Records drawn from a dataset:
_ _ _ _

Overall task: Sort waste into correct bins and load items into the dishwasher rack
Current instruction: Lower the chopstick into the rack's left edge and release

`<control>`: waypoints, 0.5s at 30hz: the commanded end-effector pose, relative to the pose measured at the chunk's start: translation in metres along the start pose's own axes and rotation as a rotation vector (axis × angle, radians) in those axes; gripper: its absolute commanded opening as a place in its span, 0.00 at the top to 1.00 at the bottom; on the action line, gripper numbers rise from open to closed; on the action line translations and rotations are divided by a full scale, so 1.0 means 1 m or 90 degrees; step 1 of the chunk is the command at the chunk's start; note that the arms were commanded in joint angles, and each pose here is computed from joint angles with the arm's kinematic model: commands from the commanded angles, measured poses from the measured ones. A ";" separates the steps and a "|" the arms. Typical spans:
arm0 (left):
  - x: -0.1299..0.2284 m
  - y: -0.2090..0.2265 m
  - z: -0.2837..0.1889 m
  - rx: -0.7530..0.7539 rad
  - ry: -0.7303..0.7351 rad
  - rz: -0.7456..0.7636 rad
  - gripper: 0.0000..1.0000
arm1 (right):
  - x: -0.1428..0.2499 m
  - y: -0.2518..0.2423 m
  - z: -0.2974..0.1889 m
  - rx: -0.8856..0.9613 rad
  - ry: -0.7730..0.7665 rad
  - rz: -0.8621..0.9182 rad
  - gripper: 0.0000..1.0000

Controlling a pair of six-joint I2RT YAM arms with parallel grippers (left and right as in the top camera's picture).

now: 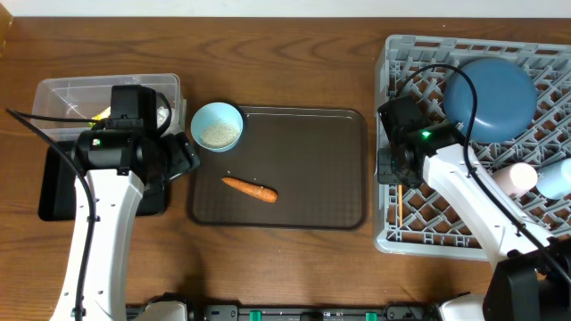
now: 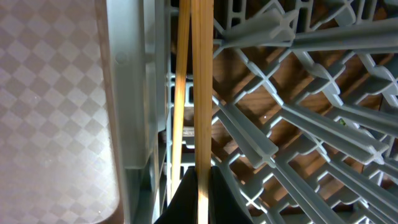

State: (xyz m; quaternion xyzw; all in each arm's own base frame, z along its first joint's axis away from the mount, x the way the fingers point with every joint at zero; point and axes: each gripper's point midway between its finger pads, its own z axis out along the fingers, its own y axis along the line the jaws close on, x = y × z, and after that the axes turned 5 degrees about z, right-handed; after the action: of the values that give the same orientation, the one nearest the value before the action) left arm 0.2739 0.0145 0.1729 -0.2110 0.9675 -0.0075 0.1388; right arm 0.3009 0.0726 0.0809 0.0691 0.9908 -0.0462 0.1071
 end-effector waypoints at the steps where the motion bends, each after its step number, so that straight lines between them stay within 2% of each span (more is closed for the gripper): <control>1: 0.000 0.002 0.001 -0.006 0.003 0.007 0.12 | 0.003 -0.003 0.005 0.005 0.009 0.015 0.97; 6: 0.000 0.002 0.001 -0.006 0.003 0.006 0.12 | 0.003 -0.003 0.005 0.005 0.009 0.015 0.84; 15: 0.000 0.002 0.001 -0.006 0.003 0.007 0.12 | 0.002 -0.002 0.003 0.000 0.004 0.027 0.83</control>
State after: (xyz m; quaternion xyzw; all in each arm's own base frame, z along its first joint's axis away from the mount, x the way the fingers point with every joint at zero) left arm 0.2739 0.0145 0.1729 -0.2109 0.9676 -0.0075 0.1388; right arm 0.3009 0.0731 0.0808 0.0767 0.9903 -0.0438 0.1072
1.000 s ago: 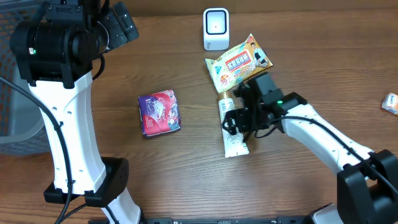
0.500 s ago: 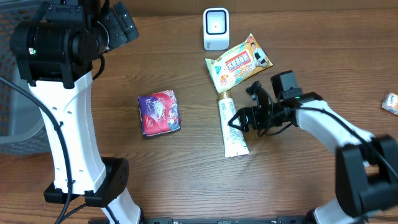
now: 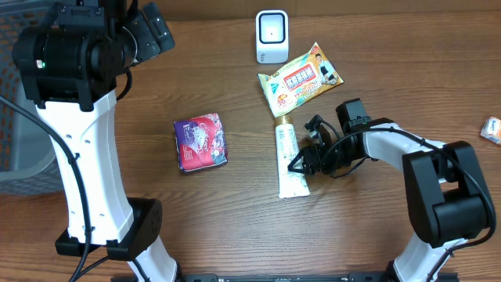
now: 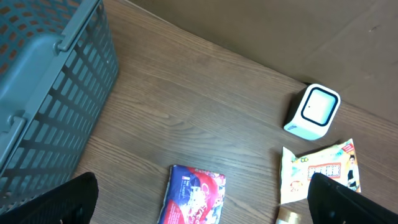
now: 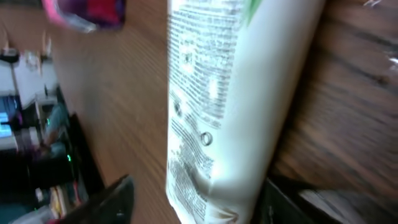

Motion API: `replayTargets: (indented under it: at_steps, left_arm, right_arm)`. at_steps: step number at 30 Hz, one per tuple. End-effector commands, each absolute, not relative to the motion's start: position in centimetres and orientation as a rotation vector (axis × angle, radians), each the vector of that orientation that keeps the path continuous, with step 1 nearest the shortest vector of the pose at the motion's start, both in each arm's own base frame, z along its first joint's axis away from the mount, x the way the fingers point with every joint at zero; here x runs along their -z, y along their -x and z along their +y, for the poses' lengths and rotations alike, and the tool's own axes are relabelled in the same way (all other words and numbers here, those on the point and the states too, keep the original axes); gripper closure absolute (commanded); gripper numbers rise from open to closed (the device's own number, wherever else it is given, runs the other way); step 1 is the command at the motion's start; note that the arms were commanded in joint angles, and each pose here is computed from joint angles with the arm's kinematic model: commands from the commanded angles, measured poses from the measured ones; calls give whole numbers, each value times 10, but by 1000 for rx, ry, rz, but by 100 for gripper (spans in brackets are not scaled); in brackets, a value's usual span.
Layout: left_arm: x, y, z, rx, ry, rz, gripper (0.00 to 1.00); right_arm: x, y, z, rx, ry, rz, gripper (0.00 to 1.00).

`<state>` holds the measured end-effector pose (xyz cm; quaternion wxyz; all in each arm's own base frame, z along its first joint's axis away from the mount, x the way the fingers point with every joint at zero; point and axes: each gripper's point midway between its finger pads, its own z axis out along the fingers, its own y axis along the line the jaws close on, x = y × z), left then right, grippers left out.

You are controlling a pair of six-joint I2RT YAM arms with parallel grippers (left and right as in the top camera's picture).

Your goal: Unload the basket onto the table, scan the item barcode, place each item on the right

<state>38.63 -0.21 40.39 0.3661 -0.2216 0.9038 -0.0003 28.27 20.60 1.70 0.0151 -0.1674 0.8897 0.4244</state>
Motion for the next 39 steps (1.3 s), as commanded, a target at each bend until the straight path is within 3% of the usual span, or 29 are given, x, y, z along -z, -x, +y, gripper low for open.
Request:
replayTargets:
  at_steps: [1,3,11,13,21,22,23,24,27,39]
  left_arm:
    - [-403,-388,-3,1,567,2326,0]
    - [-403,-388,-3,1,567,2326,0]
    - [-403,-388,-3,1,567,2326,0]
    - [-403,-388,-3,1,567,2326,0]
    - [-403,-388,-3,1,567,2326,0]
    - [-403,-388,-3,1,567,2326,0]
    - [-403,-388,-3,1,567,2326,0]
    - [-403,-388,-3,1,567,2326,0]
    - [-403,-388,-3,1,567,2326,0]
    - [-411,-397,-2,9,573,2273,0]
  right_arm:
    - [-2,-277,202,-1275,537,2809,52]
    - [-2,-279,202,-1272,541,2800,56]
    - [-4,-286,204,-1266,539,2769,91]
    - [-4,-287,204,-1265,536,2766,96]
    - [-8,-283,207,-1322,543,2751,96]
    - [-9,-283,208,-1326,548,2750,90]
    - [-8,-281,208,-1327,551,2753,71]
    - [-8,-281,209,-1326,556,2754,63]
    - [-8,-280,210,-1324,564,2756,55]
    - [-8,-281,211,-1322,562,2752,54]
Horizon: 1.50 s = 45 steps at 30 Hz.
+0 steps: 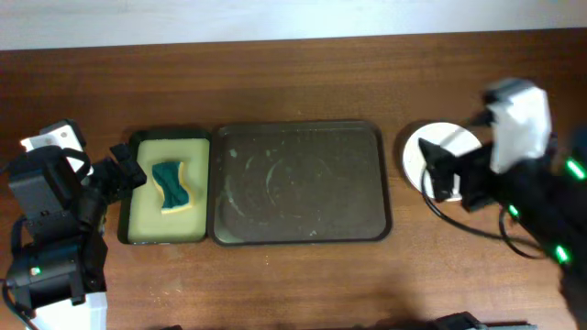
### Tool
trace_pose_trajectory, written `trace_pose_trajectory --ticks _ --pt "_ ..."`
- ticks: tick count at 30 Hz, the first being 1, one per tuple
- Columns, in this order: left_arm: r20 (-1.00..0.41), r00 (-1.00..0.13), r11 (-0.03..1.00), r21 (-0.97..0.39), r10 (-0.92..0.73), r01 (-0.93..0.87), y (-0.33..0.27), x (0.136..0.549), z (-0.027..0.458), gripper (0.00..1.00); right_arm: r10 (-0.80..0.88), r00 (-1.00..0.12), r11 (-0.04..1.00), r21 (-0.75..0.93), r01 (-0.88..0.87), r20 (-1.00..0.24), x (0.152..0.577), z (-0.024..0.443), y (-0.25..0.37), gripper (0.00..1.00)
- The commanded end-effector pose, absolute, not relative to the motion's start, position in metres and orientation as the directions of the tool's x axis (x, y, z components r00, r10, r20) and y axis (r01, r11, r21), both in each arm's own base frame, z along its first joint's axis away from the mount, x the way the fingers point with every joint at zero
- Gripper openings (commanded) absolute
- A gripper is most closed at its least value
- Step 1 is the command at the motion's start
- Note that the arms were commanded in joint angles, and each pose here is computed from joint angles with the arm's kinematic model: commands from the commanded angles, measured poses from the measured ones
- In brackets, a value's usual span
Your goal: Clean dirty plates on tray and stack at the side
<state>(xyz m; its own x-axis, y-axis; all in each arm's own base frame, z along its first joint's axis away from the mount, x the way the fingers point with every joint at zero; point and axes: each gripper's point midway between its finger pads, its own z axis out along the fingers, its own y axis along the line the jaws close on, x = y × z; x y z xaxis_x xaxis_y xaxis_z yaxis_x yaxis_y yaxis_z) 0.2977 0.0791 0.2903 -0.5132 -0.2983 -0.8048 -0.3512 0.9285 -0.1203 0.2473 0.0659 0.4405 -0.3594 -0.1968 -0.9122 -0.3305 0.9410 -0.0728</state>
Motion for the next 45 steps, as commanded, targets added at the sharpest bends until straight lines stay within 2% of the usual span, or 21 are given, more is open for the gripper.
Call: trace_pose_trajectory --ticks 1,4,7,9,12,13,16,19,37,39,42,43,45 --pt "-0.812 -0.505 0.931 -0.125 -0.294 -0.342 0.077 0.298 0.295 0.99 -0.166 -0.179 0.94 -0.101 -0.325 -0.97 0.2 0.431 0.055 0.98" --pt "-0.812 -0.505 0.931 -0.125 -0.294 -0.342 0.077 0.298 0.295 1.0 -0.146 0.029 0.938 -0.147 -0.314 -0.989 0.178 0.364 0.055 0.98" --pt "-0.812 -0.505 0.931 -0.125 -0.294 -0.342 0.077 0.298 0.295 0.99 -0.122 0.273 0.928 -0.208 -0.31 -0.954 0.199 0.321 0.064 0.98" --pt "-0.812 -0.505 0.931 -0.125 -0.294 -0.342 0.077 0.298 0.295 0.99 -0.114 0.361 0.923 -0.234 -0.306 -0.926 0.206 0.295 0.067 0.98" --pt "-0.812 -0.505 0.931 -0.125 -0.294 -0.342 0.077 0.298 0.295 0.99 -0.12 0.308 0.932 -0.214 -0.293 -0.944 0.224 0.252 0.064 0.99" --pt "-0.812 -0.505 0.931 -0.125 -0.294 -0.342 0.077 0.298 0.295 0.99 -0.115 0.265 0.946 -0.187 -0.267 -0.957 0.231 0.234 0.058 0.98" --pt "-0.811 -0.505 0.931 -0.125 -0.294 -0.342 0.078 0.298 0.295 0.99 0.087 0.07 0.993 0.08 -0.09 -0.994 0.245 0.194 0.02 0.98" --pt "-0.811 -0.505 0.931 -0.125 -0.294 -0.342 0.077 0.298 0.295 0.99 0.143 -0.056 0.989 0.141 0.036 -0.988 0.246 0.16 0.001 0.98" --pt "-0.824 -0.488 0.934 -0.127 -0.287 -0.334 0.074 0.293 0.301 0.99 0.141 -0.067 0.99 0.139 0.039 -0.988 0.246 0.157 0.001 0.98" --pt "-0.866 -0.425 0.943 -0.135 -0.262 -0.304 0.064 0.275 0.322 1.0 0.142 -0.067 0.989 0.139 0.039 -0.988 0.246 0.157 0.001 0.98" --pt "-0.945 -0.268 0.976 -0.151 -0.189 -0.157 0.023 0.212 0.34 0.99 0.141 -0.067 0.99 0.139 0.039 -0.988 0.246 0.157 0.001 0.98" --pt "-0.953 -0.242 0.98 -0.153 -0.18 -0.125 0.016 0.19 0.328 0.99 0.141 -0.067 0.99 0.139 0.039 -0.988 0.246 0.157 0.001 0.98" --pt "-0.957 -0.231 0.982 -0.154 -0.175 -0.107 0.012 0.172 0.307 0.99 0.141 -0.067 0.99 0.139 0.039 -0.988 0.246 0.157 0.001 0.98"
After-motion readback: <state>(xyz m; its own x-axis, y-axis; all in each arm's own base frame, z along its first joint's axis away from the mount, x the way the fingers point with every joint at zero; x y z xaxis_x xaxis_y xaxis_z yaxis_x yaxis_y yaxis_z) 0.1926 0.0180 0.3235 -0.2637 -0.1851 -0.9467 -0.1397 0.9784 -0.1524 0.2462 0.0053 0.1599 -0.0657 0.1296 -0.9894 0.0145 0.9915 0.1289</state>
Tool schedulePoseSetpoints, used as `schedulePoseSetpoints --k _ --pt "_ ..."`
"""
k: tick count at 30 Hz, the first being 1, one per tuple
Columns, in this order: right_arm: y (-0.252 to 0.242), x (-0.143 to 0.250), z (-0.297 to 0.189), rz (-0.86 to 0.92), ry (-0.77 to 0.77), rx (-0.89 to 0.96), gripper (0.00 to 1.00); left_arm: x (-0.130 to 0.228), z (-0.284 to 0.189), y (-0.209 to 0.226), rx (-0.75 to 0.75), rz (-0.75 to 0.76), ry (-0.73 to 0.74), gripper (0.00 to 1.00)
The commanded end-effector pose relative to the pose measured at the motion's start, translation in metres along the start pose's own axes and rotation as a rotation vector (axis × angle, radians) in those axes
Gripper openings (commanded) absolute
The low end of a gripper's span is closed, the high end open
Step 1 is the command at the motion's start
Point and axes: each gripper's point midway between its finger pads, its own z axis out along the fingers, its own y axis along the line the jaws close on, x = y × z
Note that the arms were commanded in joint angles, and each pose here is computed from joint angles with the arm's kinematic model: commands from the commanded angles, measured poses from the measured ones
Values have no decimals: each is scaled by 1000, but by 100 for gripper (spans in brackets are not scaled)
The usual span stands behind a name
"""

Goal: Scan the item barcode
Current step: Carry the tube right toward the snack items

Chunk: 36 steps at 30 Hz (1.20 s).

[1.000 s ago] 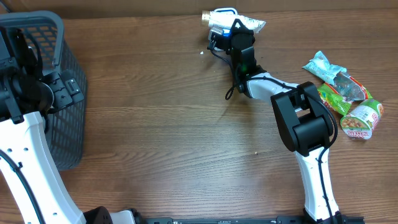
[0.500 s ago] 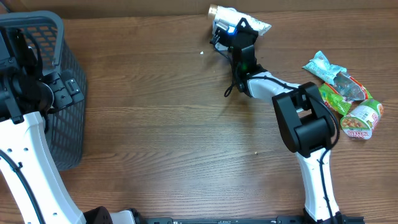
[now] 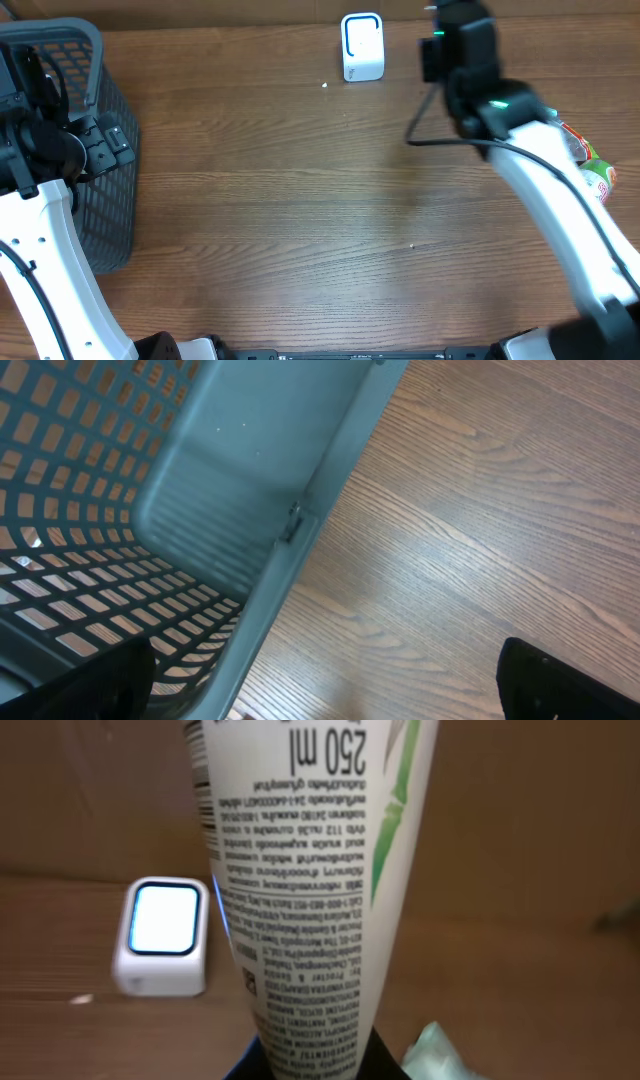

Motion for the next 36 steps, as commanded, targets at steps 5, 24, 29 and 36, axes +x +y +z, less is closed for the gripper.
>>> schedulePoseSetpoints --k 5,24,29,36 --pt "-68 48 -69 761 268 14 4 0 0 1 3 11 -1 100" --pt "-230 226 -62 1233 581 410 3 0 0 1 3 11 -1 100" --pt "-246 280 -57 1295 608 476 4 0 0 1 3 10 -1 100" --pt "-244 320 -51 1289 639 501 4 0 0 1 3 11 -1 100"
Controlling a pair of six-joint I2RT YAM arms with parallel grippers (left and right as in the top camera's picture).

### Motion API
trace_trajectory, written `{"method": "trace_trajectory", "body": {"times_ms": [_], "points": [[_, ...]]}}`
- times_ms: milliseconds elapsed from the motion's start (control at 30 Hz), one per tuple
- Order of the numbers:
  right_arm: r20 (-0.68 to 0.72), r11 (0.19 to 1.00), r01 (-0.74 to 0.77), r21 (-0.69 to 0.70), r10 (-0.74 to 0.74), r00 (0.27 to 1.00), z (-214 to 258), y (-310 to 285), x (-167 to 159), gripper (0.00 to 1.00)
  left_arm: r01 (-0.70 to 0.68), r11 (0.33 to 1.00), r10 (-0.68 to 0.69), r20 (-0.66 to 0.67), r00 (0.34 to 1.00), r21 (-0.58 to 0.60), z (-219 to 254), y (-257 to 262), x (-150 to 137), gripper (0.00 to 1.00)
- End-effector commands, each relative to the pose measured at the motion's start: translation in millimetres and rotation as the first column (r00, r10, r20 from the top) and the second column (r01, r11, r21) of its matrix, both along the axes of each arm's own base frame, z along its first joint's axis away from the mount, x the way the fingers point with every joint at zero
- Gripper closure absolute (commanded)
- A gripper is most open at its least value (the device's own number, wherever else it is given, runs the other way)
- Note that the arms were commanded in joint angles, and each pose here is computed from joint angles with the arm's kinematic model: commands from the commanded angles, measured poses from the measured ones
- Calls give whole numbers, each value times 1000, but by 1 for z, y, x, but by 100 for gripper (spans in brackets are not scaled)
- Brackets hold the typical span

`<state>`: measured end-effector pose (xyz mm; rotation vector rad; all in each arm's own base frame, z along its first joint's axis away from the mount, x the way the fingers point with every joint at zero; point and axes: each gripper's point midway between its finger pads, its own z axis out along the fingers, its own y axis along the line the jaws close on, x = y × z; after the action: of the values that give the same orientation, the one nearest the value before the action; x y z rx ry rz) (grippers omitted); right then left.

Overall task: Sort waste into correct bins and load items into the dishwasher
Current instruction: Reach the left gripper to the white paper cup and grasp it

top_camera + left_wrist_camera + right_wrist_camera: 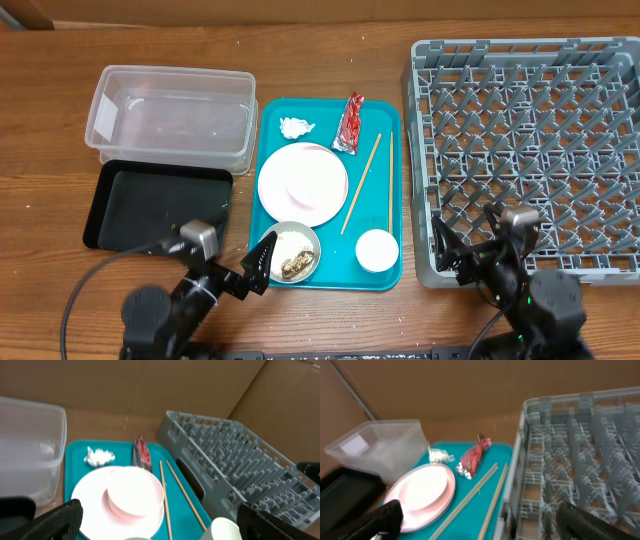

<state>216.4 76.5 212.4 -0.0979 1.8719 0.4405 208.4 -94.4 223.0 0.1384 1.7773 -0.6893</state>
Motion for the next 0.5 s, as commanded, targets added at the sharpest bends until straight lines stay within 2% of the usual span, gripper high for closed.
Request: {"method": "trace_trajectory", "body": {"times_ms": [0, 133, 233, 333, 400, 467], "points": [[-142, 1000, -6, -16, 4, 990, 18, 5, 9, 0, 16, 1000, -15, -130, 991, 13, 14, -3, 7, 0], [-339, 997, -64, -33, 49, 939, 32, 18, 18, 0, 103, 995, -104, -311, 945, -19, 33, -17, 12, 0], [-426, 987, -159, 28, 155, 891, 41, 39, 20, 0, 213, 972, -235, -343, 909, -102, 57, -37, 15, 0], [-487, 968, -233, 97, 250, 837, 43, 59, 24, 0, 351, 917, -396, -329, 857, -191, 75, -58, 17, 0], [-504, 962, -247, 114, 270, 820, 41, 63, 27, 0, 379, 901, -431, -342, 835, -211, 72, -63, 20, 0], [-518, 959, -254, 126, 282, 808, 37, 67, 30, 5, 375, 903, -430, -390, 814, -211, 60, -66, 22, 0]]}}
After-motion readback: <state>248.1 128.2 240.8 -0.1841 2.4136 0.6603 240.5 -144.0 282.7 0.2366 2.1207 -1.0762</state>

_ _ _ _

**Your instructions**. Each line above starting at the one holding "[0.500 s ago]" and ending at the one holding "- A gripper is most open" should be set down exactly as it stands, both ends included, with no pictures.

**Exercise output**.
[0.500 s ago] 
[now] 

Motion for the next 36 steps, as commanded, targets at steps 5, 24, 29 and 36, axes +x +y +z, less is closed for the gripper.
>>> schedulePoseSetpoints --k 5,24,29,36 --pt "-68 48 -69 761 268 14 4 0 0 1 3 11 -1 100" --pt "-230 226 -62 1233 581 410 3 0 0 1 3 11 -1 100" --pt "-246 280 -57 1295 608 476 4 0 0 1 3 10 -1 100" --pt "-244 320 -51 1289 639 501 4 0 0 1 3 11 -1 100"
Controlling a pair of six-joint I2RT YAM arms with parallel grippers (left and right as in the top camera's picture).

### Motion API
trace_trajectory, written `{"method": "trace_trajectory", "body": {"times_ms": [_], "points": [[_, ...]]}}`
- times_ms: milliseconds elapsed from the motion's start (control at 30 Hz), one per tuple
- Order of the numbers:
  right_arm: r20 (-0.68 to 0.72), r11 (0.19 to 1.00), r01 (-0.74 to 0.77), r21 (-0.69 to 0.70), r10 (-0.74 to 0.74), r00 (0.27 to 1.00), z (-214 to 258), y (-310 to 285), x (-167 to 159), gripper (0.00 to 1.00)
  left_arm: r01 (-0.70 to 0.68), r11 (0.33 to 1.00), r10 (-0.68 to 0.69), r20 (-0.66 to 0.67), r00 (0.34 to 1.00), r21 (-0.58 to 0.60), z (-219 to 254), y (-257 to 262), x (-150 to 137), gripper (0.00 to 1.00)
- End-effector commands, each relative to the pose measured at the motion's start: translation in millimetres and rotation as the first column (r00, r10, r20 from the top) and the second column (r01, r11, r21) of its matrix, both along the axes of each arm's own base frame, z along its first joint's axis away from the mount, x the way the fingers point with every joint at zero
- Gripper closure absolute (commanded)
- A gripper is most open at its least value (the device's own number, wherever else it is given, runs the other way)

This is the complete answer to the exercise.